*What the task requires*:
Throughout the listing below, copy each line containing "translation".

*Information*:
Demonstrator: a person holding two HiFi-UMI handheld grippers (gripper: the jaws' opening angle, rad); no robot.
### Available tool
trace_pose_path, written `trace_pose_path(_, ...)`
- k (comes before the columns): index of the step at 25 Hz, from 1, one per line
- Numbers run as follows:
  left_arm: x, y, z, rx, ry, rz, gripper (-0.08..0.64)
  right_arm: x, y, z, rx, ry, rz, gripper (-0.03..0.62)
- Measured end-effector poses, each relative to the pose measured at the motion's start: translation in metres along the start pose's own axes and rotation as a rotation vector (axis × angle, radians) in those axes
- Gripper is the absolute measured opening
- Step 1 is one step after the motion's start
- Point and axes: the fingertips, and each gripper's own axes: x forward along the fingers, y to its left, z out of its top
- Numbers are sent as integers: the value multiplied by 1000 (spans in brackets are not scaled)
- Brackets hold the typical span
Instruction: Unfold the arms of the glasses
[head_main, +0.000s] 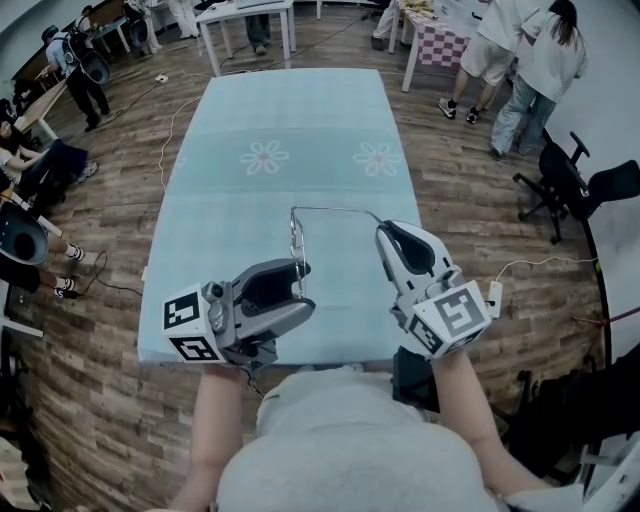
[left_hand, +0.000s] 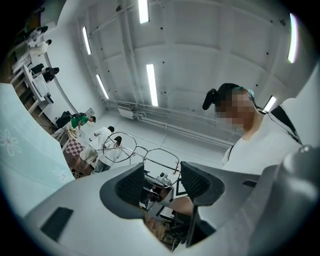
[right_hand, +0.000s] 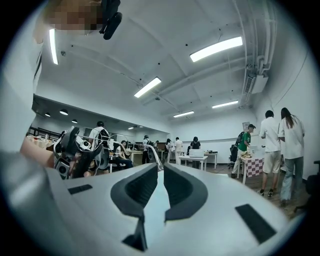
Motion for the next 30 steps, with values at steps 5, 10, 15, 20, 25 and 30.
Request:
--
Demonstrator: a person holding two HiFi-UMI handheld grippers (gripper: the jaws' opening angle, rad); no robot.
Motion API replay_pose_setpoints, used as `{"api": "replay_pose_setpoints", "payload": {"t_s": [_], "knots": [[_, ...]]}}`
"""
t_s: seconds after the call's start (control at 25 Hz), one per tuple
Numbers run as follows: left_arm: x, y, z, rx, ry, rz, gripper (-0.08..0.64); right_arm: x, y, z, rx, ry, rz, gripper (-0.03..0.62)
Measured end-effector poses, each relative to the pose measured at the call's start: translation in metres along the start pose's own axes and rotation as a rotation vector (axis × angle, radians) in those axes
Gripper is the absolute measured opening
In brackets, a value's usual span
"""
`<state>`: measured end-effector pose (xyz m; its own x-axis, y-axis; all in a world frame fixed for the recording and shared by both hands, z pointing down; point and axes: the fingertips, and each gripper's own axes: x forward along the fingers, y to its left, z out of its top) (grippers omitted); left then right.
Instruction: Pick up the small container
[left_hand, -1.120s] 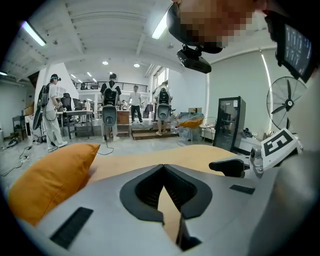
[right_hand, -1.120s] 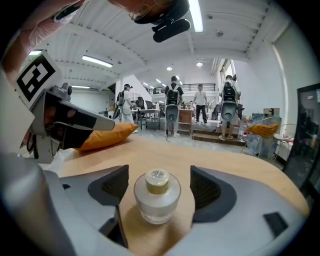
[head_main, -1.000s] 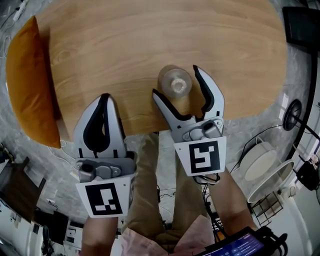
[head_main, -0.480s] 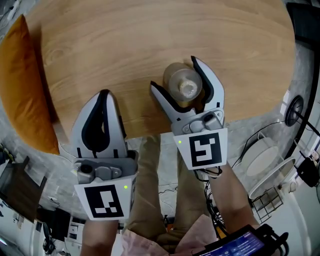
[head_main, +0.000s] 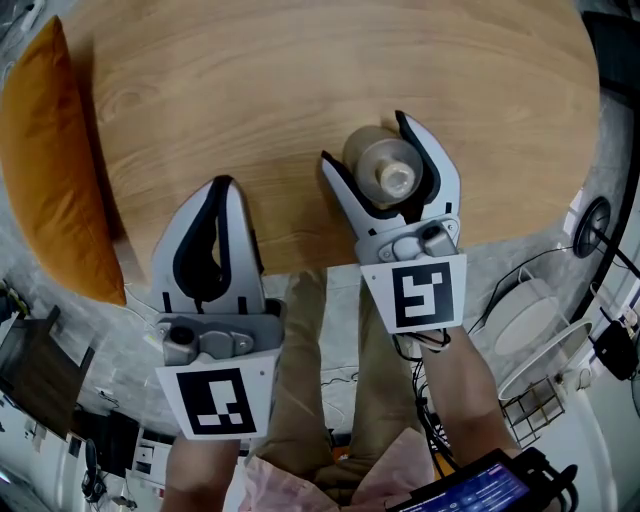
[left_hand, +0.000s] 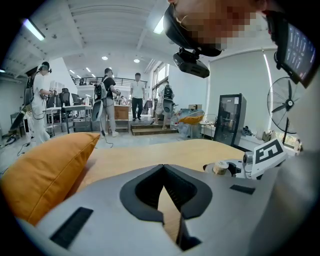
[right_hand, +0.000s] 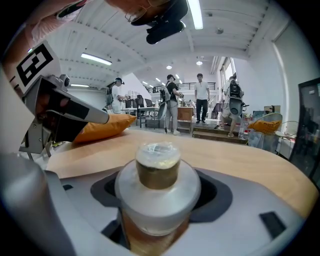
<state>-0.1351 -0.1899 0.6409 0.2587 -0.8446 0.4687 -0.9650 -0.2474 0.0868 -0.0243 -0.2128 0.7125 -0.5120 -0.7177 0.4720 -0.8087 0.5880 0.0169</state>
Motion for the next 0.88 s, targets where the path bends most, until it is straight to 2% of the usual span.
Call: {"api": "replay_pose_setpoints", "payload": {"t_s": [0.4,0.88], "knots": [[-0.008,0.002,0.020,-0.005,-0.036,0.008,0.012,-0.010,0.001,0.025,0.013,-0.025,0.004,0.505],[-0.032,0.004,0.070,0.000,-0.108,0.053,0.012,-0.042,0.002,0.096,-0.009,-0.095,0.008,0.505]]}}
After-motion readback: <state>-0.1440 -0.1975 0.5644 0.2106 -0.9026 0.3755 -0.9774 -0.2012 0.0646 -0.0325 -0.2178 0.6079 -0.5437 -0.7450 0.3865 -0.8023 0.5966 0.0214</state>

*Answer*:
- Measured end-effector poses, each relative to the pose measured at the motion's start: translation in metres along the start pose's own axes and rotation as a rotation vector (axis × angle, radians) in those axes
Measured end-effector poses, each relative to the pose measured at the call's start: translation in metres along the start pose's own axes and rotation as a rotation vector (axis × angle, radians) in those axes

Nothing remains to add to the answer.